▶ [Problem to work on]:
Nothing but an exact copy is asked for: the lines in the material below from the one with "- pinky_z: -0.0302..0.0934" through the one with "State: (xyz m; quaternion", pictures excluded.
::: Task material :::
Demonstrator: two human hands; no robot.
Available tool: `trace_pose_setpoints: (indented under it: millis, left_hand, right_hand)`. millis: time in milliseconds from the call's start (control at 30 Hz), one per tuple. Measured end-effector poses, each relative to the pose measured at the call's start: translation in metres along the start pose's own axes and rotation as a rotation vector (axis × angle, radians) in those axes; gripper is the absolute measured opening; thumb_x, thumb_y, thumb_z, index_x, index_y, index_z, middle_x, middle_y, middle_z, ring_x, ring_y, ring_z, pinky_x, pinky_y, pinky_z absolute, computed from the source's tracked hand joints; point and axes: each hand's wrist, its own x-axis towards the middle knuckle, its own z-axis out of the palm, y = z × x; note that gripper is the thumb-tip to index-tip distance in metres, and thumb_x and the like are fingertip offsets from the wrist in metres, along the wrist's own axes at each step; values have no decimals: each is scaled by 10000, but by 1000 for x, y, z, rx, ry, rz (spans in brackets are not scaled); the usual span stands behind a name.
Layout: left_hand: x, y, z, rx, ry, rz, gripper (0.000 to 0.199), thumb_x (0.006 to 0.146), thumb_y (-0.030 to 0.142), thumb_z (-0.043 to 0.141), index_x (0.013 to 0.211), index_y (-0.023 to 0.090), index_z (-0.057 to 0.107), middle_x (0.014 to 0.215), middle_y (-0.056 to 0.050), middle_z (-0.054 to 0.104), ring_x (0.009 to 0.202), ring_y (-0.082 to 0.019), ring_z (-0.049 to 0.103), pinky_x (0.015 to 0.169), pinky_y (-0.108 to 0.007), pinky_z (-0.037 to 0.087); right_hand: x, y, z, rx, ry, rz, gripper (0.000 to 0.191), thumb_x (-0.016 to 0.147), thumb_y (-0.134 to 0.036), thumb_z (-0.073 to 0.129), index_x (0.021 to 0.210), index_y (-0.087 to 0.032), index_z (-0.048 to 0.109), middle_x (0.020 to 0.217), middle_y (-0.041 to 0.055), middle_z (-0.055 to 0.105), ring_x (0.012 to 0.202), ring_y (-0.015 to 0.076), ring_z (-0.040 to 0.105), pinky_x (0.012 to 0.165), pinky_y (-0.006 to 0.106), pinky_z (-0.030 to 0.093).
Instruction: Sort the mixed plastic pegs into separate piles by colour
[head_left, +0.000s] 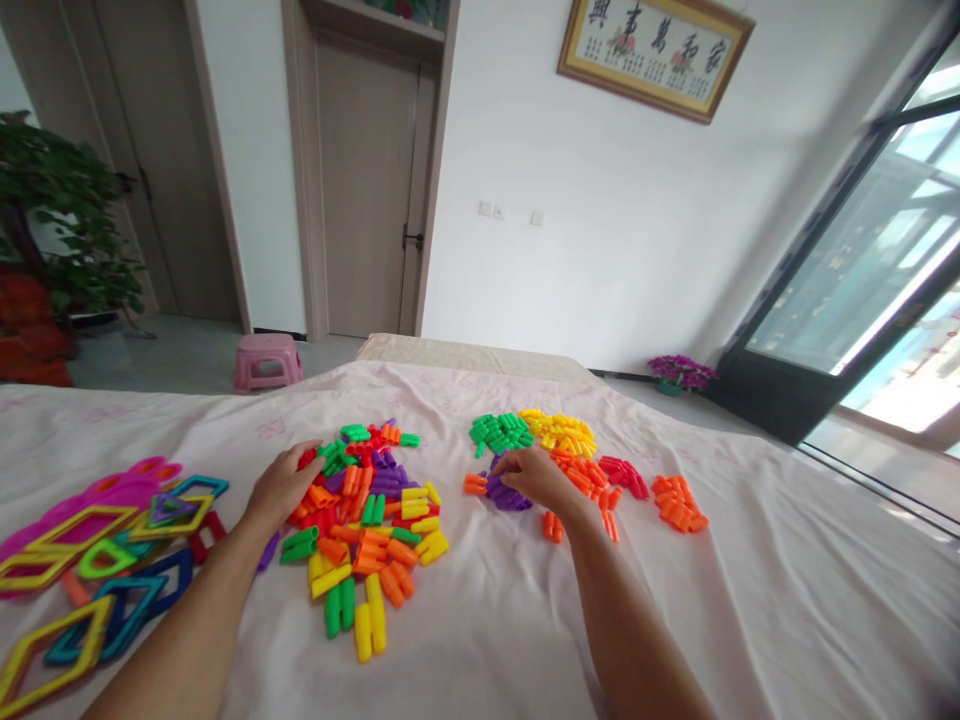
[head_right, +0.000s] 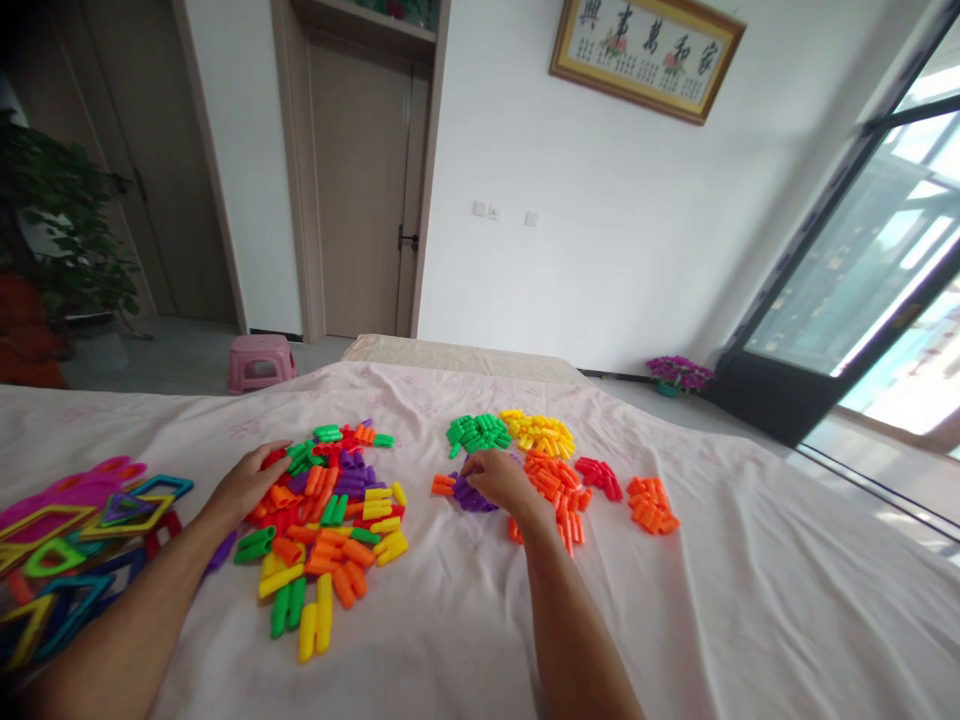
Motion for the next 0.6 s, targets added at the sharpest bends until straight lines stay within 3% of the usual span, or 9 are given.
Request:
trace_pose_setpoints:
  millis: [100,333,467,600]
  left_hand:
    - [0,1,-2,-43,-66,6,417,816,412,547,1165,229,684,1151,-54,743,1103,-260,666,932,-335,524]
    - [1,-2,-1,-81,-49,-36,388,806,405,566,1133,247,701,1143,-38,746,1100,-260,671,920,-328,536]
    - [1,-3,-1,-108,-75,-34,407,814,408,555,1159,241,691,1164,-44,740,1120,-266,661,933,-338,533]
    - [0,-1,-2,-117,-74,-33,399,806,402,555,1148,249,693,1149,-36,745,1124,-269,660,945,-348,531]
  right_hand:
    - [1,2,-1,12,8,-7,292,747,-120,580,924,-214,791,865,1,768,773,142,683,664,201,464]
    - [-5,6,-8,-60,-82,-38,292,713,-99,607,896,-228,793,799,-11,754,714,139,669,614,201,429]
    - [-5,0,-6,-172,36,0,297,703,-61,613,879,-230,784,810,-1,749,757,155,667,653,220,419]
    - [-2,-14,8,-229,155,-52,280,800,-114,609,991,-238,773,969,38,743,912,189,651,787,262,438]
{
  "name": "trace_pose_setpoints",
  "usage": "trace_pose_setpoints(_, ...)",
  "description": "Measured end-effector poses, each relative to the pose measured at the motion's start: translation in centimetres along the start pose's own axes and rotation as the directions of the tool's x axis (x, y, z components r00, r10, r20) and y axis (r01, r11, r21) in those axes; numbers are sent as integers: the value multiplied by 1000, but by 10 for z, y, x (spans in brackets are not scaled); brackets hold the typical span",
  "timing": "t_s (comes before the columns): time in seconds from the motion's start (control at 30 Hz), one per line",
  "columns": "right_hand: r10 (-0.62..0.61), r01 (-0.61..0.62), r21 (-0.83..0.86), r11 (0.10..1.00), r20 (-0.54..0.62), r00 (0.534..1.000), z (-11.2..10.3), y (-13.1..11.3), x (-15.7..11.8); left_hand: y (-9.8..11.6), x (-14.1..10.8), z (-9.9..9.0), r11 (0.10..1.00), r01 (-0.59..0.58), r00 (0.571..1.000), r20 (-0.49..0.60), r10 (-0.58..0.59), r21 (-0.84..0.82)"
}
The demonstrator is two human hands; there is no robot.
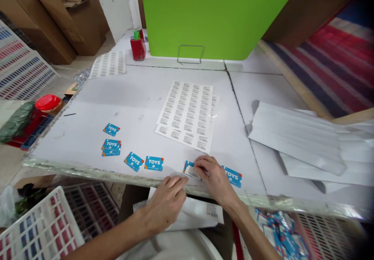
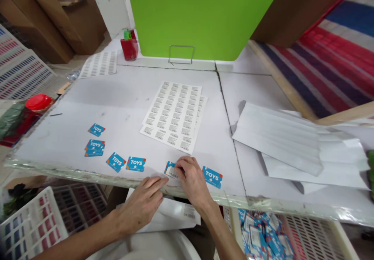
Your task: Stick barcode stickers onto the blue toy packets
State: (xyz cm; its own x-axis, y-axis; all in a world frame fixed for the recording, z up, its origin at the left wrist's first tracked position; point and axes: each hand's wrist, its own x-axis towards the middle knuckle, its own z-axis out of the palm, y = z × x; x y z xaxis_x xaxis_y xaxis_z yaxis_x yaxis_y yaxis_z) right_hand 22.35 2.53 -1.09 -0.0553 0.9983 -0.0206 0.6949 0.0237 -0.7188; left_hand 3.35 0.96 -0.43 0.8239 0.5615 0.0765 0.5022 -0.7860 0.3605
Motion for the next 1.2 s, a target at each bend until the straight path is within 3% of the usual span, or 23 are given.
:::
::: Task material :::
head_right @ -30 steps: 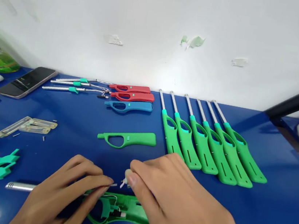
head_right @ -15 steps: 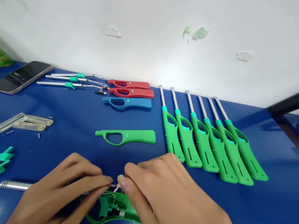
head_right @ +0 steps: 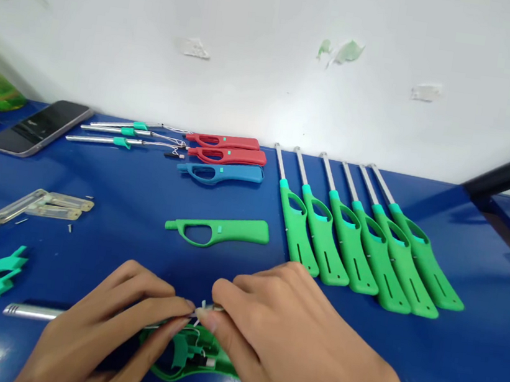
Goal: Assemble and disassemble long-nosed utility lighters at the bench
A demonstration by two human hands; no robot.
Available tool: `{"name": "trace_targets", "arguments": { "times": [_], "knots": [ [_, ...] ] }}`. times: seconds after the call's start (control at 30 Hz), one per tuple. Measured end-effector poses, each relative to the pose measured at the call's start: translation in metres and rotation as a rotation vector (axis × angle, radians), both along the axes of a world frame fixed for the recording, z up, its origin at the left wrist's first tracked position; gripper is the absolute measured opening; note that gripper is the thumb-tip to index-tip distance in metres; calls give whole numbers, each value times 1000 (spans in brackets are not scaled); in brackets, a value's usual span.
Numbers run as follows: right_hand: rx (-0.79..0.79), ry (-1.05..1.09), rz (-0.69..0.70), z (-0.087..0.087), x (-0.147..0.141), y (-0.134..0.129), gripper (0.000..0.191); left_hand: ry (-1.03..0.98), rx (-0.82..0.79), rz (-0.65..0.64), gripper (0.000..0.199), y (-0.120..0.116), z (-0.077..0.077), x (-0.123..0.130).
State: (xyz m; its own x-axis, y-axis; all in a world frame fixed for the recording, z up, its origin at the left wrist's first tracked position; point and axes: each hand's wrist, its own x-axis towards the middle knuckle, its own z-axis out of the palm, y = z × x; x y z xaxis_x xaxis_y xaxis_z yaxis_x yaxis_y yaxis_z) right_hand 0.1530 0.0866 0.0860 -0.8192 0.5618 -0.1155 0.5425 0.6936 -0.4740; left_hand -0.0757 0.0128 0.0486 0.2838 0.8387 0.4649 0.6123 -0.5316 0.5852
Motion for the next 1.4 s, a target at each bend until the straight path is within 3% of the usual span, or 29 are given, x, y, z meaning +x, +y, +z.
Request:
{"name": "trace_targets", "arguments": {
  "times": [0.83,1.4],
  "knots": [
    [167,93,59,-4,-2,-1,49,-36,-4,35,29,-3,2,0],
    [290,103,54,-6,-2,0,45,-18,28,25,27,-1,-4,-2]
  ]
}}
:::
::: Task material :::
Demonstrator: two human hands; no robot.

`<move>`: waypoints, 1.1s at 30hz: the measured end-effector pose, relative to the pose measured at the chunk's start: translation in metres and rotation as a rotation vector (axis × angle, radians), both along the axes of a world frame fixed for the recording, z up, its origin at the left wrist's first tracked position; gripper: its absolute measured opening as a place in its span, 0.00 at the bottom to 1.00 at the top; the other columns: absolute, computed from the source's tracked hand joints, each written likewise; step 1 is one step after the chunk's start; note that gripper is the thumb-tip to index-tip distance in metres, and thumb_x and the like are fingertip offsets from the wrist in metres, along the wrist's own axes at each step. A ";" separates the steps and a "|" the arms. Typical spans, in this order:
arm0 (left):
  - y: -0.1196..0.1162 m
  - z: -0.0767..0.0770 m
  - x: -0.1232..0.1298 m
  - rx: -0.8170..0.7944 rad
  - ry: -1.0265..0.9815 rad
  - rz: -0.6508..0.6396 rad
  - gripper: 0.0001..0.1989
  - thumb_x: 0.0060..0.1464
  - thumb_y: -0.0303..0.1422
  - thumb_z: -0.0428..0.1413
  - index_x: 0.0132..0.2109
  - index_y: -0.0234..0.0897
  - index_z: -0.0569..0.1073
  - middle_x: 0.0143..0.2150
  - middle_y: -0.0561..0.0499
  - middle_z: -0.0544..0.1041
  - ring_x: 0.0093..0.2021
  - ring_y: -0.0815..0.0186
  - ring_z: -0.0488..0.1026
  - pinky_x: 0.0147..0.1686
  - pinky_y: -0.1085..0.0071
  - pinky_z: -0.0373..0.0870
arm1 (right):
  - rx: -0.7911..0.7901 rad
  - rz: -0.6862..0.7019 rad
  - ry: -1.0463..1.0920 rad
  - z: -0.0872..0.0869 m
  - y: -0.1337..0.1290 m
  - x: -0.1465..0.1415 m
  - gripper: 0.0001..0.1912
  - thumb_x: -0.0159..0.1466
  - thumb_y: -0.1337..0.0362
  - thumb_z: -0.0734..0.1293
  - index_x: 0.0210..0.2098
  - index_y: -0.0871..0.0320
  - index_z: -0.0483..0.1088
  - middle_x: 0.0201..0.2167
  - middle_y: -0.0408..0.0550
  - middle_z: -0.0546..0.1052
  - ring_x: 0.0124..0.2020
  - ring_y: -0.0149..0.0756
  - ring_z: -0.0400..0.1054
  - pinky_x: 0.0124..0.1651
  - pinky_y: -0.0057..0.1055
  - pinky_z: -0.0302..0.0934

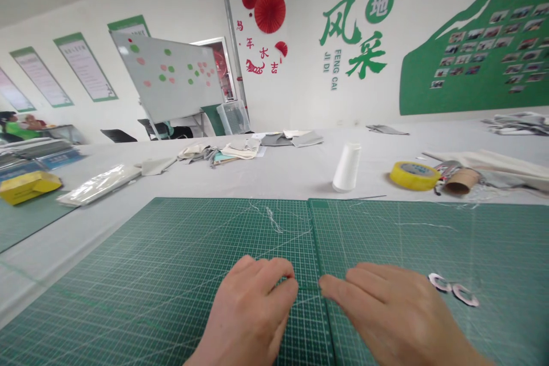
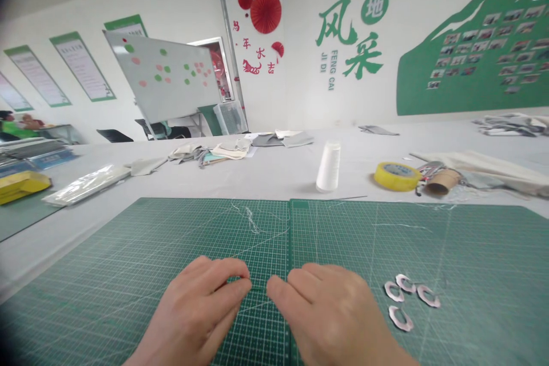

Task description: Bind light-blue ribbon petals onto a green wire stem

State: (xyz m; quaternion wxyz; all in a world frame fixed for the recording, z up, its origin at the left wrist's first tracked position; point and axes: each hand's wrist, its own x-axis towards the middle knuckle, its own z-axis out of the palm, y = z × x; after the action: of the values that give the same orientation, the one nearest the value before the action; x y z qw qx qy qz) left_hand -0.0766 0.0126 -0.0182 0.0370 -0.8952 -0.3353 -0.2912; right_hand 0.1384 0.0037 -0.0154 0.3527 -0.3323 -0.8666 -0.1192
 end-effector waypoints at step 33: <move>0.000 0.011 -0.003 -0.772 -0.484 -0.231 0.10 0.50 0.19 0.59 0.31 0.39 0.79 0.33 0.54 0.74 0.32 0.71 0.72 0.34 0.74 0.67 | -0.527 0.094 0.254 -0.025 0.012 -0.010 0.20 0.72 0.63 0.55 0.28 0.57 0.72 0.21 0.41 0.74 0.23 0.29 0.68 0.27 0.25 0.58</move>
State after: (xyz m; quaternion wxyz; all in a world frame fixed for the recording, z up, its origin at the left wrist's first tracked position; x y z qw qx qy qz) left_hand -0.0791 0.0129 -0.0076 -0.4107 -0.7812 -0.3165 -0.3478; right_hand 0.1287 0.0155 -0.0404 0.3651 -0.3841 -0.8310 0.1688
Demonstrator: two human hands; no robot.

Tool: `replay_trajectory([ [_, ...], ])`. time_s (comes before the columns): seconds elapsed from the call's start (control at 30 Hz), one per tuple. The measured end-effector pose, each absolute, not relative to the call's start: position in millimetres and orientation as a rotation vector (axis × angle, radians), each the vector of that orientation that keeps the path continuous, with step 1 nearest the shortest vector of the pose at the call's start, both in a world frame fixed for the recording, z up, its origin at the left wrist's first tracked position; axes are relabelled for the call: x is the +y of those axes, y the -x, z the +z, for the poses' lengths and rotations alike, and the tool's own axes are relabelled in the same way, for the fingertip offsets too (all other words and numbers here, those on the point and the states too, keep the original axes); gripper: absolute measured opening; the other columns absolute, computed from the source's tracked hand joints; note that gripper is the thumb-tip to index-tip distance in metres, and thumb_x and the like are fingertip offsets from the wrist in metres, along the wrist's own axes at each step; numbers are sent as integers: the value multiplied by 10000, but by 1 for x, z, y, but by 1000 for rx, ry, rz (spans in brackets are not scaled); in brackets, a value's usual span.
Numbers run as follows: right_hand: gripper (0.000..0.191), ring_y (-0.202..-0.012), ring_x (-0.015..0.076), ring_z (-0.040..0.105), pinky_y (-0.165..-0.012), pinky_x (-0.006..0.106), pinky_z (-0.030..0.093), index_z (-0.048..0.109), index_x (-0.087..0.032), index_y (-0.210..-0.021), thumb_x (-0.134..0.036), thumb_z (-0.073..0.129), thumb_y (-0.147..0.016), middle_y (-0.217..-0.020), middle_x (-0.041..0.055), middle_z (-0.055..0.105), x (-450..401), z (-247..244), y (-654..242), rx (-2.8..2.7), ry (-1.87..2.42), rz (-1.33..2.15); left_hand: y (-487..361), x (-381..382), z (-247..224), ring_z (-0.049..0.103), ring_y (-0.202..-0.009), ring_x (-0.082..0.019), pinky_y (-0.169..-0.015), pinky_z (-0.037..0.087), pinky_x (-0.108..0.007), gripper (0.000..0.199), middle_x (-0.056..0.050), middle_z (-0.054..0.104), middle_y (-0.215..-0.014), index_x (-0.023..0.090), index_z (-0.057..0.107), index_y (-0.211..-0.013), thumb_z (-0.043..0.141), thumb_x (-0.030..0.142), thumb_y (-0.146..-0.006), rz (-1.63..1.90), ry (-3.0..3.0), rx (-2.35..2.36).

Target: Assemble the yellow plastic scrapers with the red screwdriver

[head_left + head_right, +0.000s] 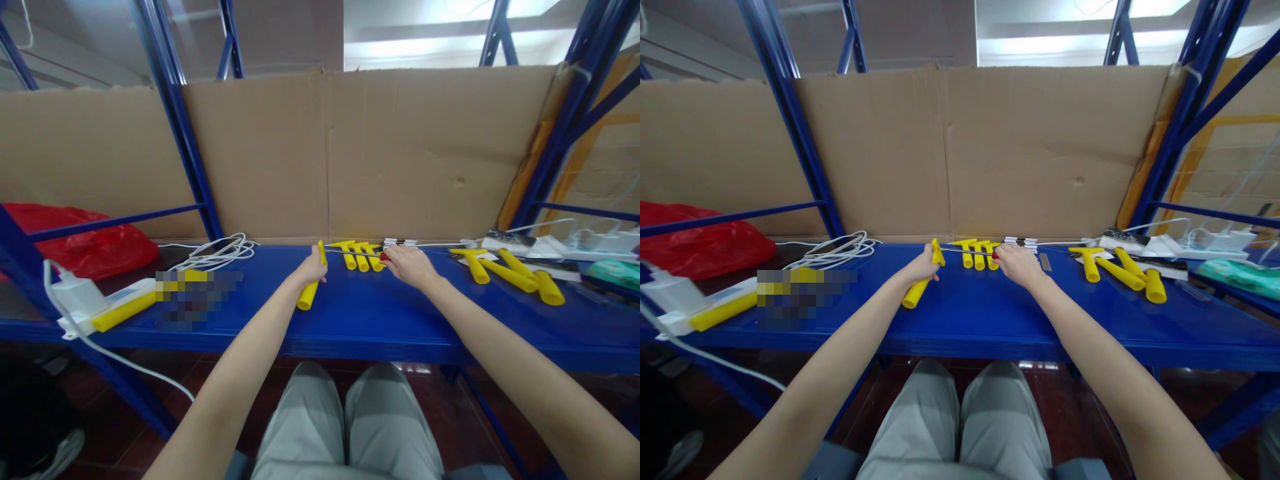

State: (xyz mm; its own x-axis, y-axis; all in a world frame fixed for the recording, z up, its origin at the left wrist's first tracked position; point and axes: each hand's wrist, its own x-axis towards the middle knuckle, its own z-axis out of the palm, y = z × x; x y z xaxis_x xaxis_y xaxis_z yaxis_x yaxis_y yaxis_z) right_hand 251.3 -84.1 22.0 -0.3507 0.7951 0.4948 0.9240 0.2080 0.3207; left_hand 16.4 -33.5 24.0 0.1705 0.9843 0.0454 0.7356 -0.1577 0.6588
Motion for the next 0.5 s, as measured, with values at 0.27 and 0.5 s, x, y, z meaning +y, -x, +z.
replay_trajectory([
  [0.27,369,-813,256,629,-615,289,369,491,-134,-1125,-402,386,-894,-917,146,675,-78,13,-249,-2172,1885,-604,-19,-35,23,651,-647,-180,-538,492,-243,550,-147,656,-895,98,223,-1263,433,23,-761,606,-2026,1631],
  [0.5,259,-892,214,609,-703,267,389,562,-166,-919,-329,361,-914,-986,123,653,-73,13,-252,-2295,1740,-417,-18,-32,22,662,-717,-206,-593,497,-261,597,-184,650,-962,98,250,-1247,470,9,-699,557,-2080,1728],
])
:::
▶ [Answer for the task]:
  - pinky_z: -0.0302..0.0934


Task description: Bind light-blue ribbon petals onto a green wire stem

State: (xyz m; quaternion wxyz; all in a world frame fixed for the recording, z up, its origin at the left wrist's first tracked position; point and axes: each hand's wrist, its own x-axis towards the middle knuckle, its own z-axis out of the palm, y = z × x; after the action: of the values that give the same orientation, the one nearest the value before the action; x y z qw qx qy qz) left_hand -0.0766 0.0126 -0.0182 0.0370 -0.8952 -0.3353 -0.2912; right_hand 0.1384 0.0037 -0.0154 0.3527 -0.3323 -0.8666 -0.1192

This finishes the output.